I'm mostly wondering if there are any benefits to be had by reducing the number of CF (the number of clauses essentially)?
I don't want to go into too much detail; however, if you have a kernel with some code that looks like this, why would there be any advantage to running Kernel_2 as opposed to Kernel_1 in regards to reducing the number of CFs (not in regards to other coincidental optimizations)?
There exists only one code path essentially since there is only one conditional block (in Kernel_1), it's taken or not.
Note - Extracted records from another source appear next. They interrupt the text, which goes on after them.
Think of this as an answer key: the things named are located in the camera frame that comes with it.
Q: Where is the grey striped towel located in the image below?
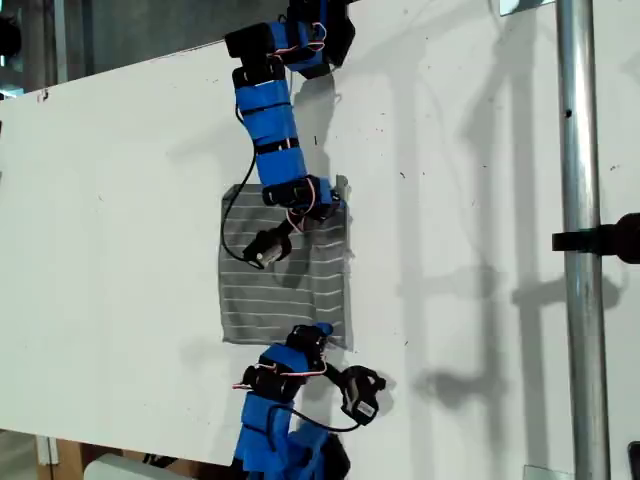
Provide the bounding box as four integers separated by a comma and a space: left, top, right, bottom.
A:
217, 173, 357, 351

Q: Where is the black clamp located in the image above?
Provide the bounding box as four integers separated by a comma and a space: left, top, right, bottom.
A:
551, 212, 640, 265

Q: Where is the red white servo wire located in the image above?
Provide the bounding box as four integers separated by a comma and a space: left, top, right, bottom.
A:
286, 177, 322, 234
232, 360, 329, 392

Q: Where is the black camera stalk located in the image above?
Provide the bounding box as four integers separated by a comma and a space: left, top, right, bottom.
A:
272, 217, 297, 242
321, 366, 351, 396

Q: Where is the black camera box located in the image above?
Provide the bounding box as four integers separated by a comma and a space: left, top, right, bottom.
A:
243, 229, 294, 270
339, 365, 387, 427

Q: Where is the black camera cable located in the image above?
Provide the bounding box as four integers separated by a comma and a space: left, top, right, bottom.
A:
269, 404, 362, 434
219, 149, 261, 262

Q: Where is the steel post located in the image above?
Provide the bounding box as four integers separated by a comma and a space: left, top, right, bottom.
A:
554, 0, 612, 480

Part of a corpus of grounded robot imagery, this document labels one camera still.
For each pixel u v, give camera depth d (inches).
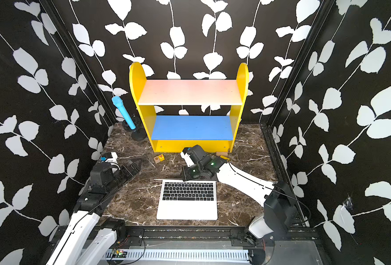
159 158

In Kernel_2 there is no conditional block but now every thread must execute those statements.
So let's assume there is no change in ALU or TEX instructions, but that the number of CFs have reduced in Kernel_2 to Kernel_1, why would this increase performance? (EDIT: assuming enough wavefronts to hide latency)
Kernel_1() ... ... if (...) { ... ... ... } ... ... Kernel_2() { ... ... // the if would go here ... ... ... ... ...
But you said that if you had enough wavefronts then it wouldn't matter?
So with the above example lets say that kernel only uses 10 GPR, that should allow enough WFs to hide all switching latency??
Another question I had is: Why would the increase not be linear for increasing thread count?
Assuming the same number of GPR (thus the same number of WFs, right?) used by each kernel.
Assuming we can isolate only the CF instructions....?
Micah,
Thank you. CF instructions take longer to execute than ALU instructions, apparently ~75% longer. Thanks again.
Micah,
So I'm curious (since I haven't figured it out yet) why performance would increase with an increase in thread count!? Any idea off the top of your head?
For example, lets say kernel_1 uses 17 GPRs and kernel_2 uses 20 GPRs.
Now, from 1024x1024 threads to 3072x3072 shows a significant performance increase.
I would think that 1024x1024 threads would be enough to hide most any latency.
The ALU:Fetch ratio of kernel_1 is ~1.0 (no loops) and the ALU:Fetch ratio of kernel_2 is ~1.25 (no loops).
Micah,
Upon further tests it turns out that I really didn't see much performance improvement at all (~2%) from significantly reducing the control flow in the kernel, so I'm not sure there is any big advantage to reducing control flow outside of avoiding divergence.